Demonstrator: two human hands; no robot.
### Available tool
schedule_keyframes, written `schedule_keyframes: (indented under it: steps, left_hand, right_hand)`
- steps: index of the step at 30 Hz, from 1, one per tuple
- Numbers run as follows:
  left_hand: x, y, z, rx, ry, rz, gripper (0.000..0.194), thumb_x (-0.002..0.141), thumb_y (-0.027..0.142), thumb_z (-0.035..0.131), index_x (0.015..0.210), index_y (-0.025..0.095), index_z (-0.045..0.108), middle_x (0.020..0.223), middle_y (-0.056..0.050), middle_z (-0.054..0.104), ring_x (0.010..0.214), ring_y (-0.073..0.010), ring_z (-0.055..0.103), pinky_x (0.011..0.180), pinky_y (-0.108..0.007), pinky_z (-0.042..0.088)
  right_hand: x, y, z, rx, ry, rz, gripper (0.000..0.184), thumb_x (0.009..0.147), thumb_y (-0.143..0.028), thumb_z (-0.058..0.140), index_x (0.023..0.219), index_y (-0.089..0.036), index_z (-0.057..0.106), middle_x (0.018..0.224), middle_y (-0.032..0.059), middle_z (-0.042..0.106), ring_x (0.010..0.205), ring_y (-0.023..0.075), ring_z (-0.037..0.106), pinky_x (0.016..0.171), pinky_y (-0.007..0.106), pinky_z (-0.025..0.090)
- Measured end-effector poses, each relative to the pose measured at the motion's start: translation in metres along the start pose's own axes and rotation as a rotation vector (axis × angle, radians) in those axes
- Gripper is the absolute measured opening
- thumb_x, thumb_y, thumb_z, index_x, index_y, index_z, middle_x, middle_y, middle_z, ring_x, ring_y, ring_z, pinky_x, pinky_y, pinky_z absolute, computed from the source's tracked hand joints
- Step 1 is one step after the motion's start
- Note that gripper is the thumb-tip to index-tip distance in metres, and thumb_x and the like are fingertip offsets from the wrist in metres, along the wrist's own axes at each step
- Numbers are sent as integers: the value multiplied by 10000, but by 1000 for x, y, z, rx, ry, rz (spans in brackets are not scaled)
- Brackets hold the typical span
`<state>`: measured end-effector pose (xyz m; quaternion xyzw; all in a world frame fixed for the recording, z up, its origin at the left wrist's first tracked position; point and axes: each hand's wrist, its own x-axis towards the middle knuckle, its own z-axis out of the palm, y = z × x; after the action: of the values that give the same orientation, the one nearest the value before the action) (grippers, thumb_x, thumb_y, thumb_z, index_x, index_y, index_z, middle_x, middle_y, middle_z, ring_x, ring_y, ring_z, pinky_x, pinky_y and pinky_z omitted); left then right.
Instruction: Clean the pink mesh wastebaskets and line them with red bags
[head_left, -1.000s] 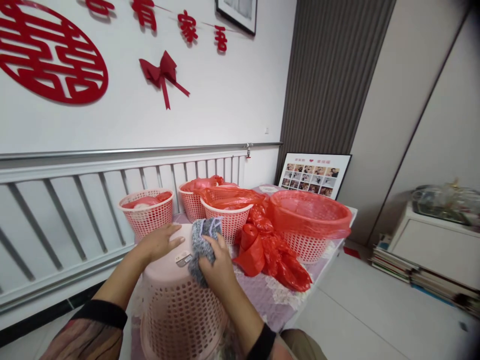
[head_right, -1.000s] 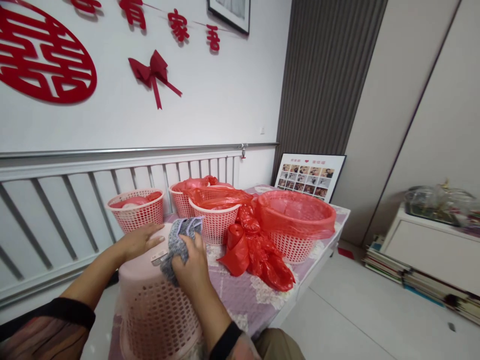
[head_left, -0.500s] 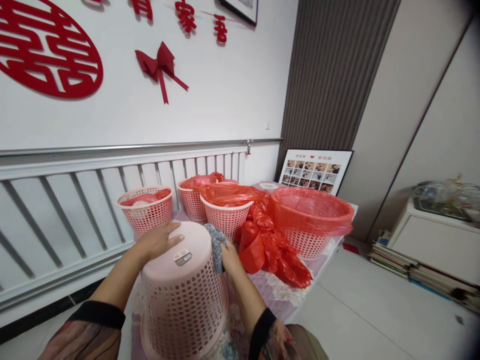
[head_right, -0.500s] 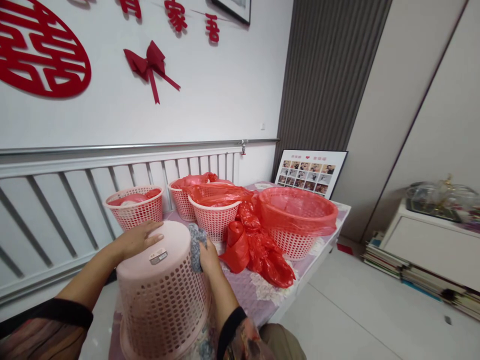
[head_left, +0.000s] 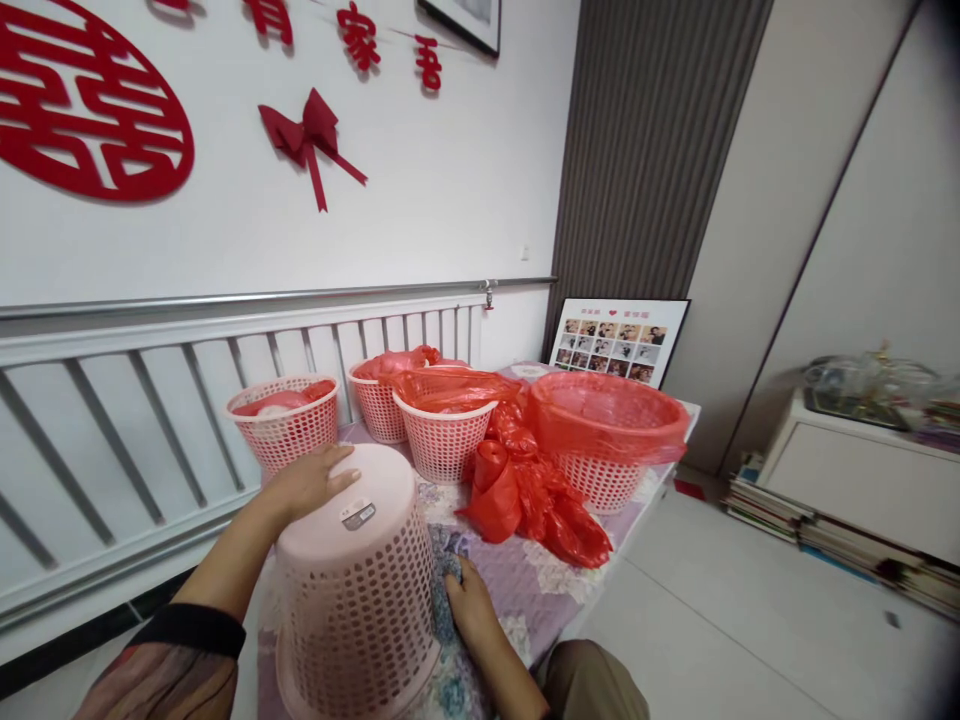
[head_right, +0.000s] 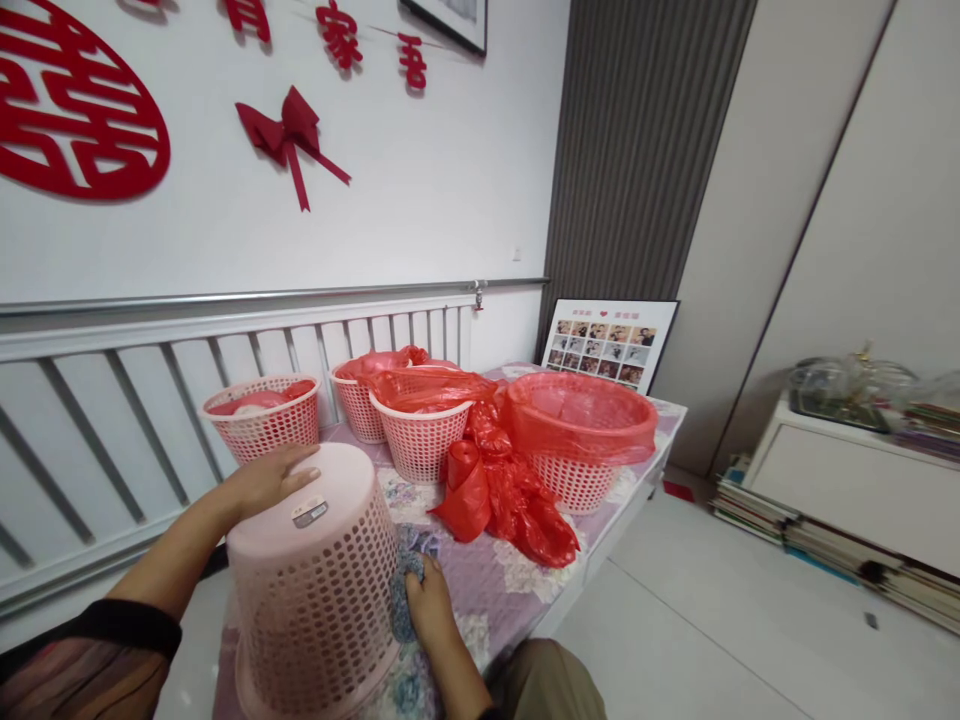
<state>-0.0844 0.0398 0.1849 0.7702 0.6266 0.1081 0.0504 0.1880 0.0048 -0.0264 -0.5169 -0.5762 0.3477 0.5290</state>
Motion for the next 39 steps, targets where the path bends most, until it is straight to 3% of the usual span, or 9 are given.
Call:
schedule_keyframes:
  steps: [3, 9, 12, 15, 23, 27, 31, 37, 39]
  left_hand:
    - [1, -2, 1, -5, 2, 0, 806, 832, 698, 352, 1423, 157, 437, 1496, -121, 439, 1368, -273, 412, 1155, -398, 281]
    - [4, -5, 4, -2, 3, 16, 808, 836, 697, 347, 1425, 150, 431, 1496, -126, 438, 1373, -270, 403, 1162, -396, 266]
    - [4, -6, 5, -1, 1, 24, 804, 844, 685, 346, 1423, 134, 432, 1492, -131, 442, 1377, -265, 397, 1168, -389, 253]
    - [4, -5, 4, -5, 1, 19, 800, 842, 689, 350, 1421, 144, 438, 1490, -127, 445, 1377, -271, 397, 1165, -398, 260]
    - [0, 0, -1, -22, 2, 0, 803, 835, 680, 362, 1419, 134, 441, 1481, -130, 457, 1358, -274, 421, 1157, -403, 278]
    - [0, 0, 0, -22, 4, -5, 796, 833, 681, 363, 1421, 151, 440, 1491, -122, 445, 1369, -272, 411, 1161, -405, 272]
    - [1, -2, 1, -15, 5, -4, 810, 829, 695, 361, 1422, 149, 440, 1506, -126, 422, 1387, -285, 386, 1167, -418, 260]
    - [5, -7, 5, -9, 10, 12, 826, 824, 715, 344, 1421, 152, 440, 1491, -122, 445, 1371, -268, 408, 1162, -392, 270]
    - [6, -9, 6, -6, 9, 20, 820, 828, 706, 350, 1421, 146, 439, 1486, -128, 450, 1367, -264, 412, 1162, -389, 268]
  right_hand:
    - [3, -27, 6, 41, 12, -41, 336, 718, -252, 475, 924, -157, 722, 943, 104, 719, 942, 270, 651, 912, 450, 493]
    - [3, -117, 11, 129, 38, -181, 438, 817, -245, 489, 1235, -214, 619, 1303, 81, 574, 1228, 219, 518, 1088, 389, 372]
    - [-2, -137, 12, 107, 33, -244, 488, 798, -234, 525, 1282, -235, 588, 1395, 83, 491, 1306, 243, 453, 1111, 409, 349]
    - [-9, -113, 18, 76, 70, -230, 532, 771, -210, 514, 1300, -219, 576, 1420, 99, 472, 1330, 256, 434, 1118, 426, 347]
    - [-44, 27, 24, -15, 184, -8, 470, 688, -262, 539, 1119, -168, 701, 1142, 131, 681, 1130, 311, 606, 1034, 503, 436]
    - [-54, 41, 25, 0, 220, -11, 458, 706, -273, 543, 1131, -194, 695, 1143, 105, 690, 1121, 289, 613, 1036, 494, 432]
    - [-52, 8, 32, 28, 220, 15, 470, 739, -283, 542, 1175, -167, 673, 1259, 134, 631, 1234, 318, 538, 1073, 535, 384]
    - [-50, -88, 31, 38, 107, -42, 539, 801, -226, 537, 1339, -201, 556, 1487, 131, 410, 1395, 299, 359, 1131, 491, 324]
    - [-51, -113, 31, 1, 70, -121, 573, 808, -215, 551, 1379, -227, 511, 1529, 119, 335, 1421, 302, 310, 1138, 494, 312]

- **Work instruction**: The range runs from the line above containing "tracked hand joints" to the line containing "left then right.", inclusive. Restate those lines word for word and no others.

- **Solved exercise**:
- thumb_x, thumb_y, thumb_z, index_x, index_y, index_z, middle_x, middle_y, middle_z, ring_x, ring_y, ring_z, pinky_x, pinky_y, pinky_z absolute, computed from the source's tracked hand joints
- Step 1 is one step after the motion's start
- Note that gripper is the thumb-tip to index-tip distance in metres, and thumb_x and the like are fingertip offsets from the wrist in metres, along the wrist's own axes at each step
- Numbers are sent as integers: the value multiplied by 10000, but by 1000 for x, y, z, rx, ry, rz (spans in brackets are not scaled)
- Brackets hold the typical span
`<state>`: measured end-effector pose (xyz m; quaternion xyzw; all in a world frame fixed for the recording, z up, its origin at the left wrist's first tracked position; point and axes: each hand's wrist, its own x-axis towards the middle knuckle, its own z-axis out of the palm, y = z × x; after the action: of the values that give the same orientation, the one nearest the value before the action) (grippers, thumb_x, thumb_y, thumb_z, index_x, index_y, index_z, middle_x, middle_y, middle_z, ring_x, ring_y, ring_z, pinky_x, pinky_y and pinky_z omitted); left then right.

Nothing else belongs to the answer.